Société

Amnesty International appelle le Maroc à rendre l’avortement accessible aux femmes et aux filles

Amnesty International (AI) a appelé l’État marocain à rendre l’avortement accessible aux femmes et aux filles à un coût abordable, soulignant que le Maroc ne respecte pas ses engagements qui consistent à garantir l’accès à des services de santé sexuelle et reproductive de qualité.

Dans un nouveau rapport intitulé « Ma vie est détruite : La nécessité de mettre fin à la criminalisation de l’avortement au Maroc », l’organisation affirme que ce manquement expose les femmes à des situations dangereuses et viole leurs droits humains. Elle ajoute que la criminalisation de l’avortement au Maroc a eu des conséquences graves pour les femmes et les filles.

Le rapport indique que de nombreuses femmes, face aux menaces d’emprisonnement, se tournent vers l’avortement clandestin pour mettre fin à leur grossesse. Celles qui échouent se voient contraintes de mener leur grossesse à terme, affrontant des risques supplémentaires de poursuites judiciaires en vertu des lois qui criminalisent les relations sexuelles hors mariage, ce qui aggrave l’exclusion sociale et la pauvreté. Tout cela, alors qu’elles subissent les conséquences douloureuses des tentatives d’avortement ratées.

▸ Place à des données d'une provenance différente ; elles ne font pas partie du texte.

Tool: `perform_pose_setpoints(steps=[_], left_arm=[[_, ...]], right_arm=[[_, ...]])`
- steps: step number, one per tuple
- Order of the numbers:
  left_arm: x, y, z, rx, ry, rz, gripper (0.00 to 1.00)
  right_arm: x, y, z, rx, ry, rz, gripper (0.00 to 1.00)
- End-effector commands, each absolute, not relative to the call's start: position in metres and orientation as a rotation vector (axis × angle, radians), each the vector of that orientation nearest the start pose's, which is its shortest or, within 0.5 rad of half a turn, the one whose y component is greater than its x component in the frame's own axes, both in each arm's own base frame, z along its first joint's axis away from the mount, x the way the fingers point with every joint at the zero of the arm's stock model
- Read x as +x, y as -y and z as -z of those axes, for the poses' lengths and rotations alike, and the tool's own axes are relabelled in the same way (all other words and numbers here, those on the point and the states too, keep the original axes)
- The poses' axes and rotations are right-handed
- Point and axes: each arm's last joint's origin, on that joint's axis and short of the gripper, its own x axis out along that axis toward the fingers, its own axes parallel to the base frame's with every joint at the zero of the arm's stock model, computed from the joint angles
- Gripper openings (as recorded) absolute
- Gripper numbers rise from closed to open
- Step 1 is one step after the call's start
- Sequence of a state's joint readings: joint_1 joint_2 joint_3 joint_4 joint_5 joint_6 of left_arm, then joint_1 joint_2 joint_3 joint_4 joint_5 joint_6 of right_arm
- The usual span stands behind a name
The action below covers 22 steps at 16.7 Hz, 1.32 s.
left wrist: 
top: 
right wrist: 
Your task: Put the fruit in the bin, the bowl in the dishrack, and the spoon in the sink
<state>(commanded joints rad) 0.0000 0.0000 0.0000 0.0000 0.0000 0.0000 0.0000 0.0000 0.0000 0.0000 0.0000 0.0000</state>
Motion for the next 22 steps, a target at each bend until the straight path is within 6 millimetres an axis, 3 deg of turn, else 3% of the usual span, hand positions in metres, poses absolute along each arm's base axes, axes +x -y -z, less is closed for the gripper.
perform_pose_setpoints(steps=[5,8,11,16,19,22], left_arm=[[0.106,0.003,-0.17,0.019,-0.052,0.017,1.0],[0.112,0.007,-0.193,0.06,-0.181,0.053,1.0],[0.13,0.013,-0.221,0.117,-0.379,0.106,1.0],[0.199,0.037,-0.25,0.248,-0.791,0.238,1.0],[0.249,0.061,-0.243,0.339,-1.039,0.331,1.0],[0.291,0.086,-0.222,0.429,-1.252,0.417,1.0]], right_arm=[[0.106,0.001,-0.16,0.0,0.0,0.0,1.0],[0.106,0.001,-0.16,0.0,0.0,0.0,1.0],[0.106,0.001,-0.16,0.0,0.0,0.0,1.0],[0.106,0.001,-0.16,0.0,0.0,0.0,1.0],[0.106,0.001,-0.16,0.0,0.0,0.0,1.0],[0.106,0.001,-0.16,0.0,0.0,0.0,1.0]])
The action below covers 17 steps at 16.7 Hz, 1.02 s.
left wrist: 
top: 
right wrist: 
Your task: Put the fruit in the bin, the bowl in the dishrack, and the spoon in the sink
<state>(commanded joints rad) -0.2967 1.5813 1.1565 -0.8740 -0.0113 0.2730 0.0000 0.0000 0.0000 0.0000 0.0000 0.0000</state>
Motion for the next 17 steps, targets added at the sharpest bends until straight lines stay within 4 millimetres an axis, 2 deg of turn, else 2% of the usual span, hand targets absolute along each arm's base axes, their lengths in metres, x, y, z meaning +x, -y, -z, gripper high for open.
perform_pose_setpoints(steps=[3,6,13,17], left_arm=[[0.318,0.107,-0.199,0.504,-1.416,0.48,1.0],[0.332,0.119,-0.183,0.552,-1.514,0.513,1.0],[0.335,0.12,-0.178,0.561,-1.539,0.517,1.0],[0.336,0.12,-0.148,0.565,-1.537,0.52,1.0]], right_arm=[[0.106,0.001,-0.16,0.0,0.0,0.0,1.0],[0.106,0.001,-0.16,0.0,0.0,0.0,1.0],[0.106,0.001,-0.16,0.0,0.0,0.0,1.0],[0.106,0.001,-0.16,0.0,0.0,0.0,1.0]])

Le rapport comprend des entretiens avec 33 femmes ayant cherché à avorter, ainsi que des entretiens supplémentaires avec des ONG marocaines de défense des droits des femmes, des spécialistes juridiques et médicaux.

Amjad Yamin, directeur adjoint du bureau régional Moyen-Orient et Afrique du Nord à Amnesty International, a déclaré : « Aucun État n’a le droit d’imposer des décisions de grossesse aux femmes et aux filles ou de les priver de leur droit d’accéder à des services de santé sexuelle et reproductive essentiels, y compris l’avortement, un droit garanti par le droit international. Les lois, politiques et pratiques discriminatoires au Maroc privent les femmes de leur droit à prendre des décisions indépendantes, créant un climat social qui oblige les femmes et les filles à poursuivre leur grossesse quelles qu’en soient les conséquences, et qui renforce la violence, la pauvreté et la discrimination institutionnelle basée sur le genre. »

Un communiqué publié sur le site web de l’organisation indique que le code pénal marocain interdit l’avortement sauf s’il est pratiqué par un médecin ou un chirurgien autorisé et s’il est jugé nécessaire pour protéger la santé ou la vie de la femme. La loi punit l’avortement ou la tentative d’avortement par une peine de six mois à deux ans de prison et une amende, ainsi que des peines supplémentaires de prison en vertu des lois criminalisant les relations sexuelles hors mariage.

Le communiqué précise que les lois interdisant la diffusion d’informations relatives à l’avortement renforcent les restrictions empêchant l’accès aux ressources essentielles de soins de santé, privant les femmes de la capacité de prendre des décisions éclairées sur leur grossesse. Ces lois criminalisent « l’incitation à l’avortement » par tout moyen, y compris les discours publics et la distribution de documents relatifs à l’avortement, et punissent les contrevenants par une peine de prison allant jusqu’à deux ans et/ou une amende.